Restitution must be based on the victim's loss rather than the offender's gain. Compare United States v. Shepard, 269 F.3d 884 (7th Cir.2001) (restitution based on victim's loss), with United States v. Genova, 333 F.3d 750 (7th Cir.2003) (forfeiture of offender's gains). "Loss" means direct injury, not consequential damages. See Shepard, 269 F.3d at 886-87. Moreover, the only loss that counts is that caused by the count of conviction, unless the defendant agrees to pay more, which George did not. See 18 U.S.C. § 3663A(a); Hughey v. United States, 495 U.S. 411, 110 S.Ct. 1979, 109 L.Ed.2d 408 (1990); United States v. Peterson, 268 F.3d 533 (7th Cir.2001). One scheme to defraud may have multiple victims, and the statute allows an award on account of all victims' direct injuries, see § 3663A(a)(2); United States v. Mitrione, 357 F.3d 712, 721 (7th Cir.2004), but Hughey requires the court to exclude injuries caused by offenses that are not part of the scheme of which George has been convicted.
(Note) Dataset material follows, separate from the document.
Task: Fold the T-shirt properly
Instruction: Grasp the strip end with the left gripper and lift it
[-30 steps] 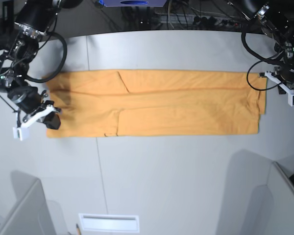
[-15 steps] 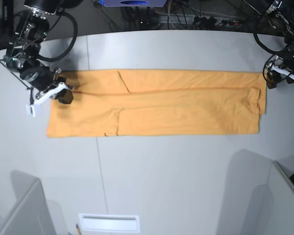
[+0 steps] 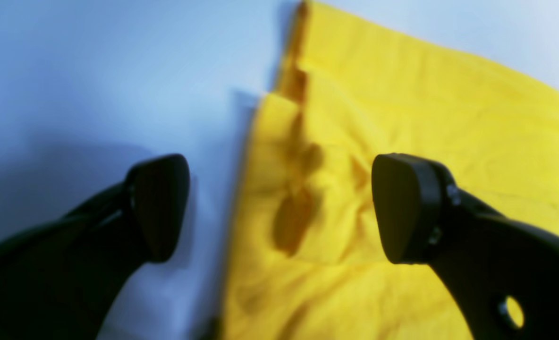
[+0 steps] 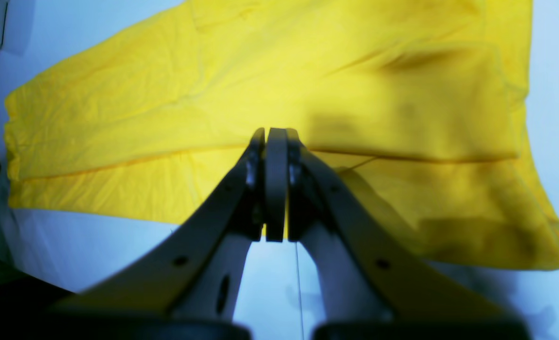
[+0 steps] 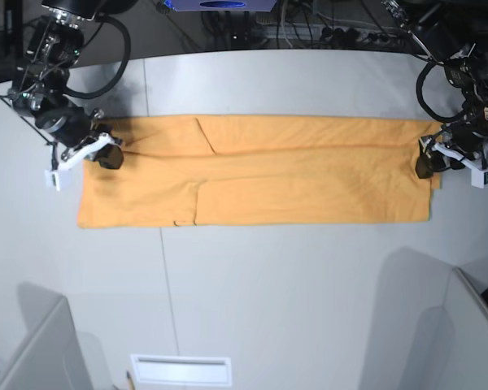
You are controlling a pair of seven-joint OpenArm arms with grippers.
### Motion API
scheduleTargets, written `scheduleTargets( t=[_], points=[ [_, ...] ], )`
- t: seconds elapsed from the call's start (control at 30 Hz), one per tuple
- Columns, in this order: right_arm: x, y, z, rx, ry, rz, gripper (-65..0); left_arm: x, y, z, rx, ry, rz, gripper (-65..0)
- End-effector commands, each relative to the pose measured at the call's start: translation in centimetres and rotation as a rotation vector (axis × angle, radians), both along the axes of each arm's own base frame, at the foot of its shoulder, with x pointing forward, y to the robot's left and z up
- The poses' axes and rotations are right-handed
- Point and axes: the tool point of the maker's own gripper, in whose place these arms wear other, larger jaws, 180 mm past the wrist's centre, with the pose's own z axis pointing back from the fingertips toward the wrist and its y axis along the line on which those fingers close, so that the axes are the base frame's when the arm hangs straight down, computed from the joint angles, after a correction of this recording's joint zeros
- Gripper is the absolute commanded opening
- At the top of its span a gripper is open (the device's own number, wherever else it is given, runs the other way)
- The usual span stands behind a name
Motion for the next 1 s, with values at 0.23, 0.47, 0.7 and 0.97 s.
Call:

The presentence report invited consideration of amounts that are inappropriate under one or more of these rules. It covered the events underlying all five counts of the indictment, even though George pleaded guilty to just one. It tried to tote up George's gains, though these may differ from the victim's losses. It assumed that the State of Wisconsin is the victim, though the crime of which George has been convicted is conspiring to defraud the United States. Witnesses at the evidentiary hearing likewise made one or more of these errors. Perhaps Wisconsin should be treated as an additional victim under § 3663A(a)(2) because it lost the benefit of funds provided by the United States, but this possibility must be explored with care rather than assumed to be true.
Restitution of $614,000 may or may not be right; we just cannot tell. Accordingly we vacate that portion of the judgment and remand with instructions to receive written submissions from the parties addressing the considerations we have mentioned, and then make findings and conclusions based on the existing record. The conviction and sentence of imprisonment are affirmed.